When I lectured in Mexico City in 2009, as part of the venerable Festival de Mexico en el Centro Historico, Lida was gracious enough to take me on a taco crawl through the streets of D.F., where we gorged ourselves on tacos of puerco profundo (slaughterhouse sweepings, by any other name, but delicious nonetheless--I loved the tacquero's droll touch of plopping a fist-sized pig's heart amid the scraps of mystery meat on the grille, to be cleavered into bite-sized pieces as needed); fried tacos with a schmear of pig's brains; tacos de carnitas (braised pork, so meltingly delicious it's almost erotic); and of course tacos al pastor.
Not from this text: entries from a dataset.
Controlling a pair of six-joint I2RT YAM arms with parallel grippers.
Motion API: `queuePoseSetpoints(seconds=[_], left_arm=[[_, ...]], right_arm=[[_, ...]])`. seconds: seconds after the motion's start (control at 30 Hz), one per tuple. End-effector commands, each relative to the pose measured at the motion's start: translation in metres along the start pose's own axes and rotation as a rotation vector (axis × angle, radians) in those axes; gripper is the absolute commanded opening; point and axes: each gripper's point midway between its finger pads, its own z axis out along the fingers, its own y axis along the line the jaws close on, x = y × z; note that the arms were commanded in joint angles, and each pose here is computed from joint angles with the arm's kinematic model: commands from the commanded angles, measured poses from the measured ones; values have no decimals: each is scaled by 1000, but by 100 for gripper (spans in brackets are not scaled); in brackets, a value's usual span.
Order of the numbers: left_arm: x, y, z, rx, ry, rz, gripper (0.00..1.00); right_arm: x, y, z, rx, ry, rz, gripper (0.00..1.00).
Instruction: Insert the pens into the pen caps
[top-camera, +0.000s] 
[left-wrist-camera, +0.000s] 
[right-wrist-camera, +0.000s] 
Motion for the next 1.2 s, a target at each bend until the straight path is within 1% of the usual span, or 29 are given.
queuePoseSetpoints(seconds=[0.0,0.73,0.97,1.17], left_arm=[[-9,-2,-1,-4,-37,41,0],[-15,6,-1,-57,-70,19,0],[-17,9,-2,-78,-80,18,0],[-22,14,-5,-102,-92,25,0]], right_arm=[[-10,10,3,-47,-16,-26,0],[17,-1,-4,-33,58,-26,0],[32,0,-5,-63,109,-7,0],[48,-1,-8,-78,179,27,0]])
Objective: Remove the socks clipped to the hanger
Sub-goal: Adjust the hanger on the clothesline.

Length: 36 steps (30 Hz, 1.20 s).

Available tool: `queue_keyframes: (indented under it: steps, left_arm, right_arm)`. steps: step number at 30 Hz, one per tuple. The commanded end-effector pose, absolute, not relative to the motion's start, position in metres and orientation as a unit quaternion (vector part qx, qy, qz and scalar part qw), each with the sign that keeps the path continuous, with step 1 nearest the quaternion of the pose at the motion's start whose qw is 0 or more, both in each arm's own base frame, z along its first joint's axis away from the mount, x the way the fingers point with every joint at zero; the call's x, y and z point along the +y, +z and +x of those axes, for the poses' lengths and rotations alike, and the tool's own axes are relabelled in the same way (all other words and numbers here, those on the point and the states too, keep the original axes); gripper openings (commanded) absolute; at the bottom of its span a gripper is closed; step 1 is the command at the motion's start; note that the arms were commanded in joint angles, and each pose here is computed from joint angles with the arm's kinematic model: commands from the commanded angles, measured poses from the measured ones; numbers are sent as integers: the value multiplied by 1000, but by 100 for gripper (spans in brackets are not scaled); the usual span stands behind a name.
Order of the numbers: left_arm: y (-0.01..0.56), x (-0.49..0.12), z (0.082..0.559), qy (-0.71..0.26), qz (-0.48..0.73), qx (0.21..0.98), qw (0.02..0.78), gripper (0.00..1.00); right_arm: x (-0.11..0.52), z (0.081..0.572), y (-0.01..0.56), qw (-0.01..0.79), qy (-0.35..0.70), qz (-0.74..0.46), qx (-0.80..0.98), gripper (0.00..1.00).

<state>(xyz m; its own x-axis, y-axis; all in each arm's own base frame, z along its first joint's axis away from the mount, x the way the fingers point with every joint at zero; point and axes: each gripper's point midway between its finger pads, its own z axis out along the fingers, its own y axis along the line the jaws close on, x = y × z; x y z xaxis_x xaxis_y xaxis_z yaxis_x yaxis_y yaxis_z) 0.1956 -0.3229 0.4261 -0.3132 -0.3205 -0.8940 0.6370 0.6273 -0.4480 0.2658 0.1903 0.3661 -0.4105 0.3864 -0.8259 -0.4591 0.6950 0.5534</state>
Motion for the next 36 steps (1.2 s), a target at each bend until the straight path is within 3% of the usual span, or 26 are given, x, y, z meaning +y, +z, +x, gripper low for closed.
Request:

I asked Lida what it is, exactly, that draws a certain sort of norteamericano--Ambrose Bierce, William Burroughs, Jack Kerouac, him--to Mexico? Obviously, there's a powerful, mythic pull that makes some gabachos want to cut to the beating heart of an alien culture. Because, just as obviously, they don't feel it's alien. In such instances, Mexico is a Rorschach blot; our attraction to it says as much about ourselves as it does about the country.
"Foreigners find whatever they're looking for here," Lida told me, "and sort of mold Mexico to suit their obsessions or preconceived ideas. Mexico spoke to a need in me that being in America didn't fulfill. Its contradictions and sometimes downright hypocrisies, and its cynicism, answered to a world view I was developing when I first came to live here in 1990. I'm from New York, which as you know is traditionally a geographical and cultural extreme of the U.S. And I'm Jewish. So I always felt a bit removed from my cultural identity as an American. When I saw a picture of fat blonde people lined up at Disneyland, I didn't feel like one of them. I always had the impression that the world was a dark and dangerous place and if one wasn't in dark and dangerous circumstances it was a stroke of luck. In Mexico, that's more obvious. Many Mexicans wear this on their sleeve. It corresponded to my world view.
"On one hand, I've `become Mexican' inasmuch as a way of thinking here has permeated my perception of the world. On the other hand, I never felt so American as I have after living in Mexico so long, because that's how the Mexicans perceive me, whatever my own perception of myself is. Who are we, after all? The person we perceive ourselves to be, or the person the world sees us as?"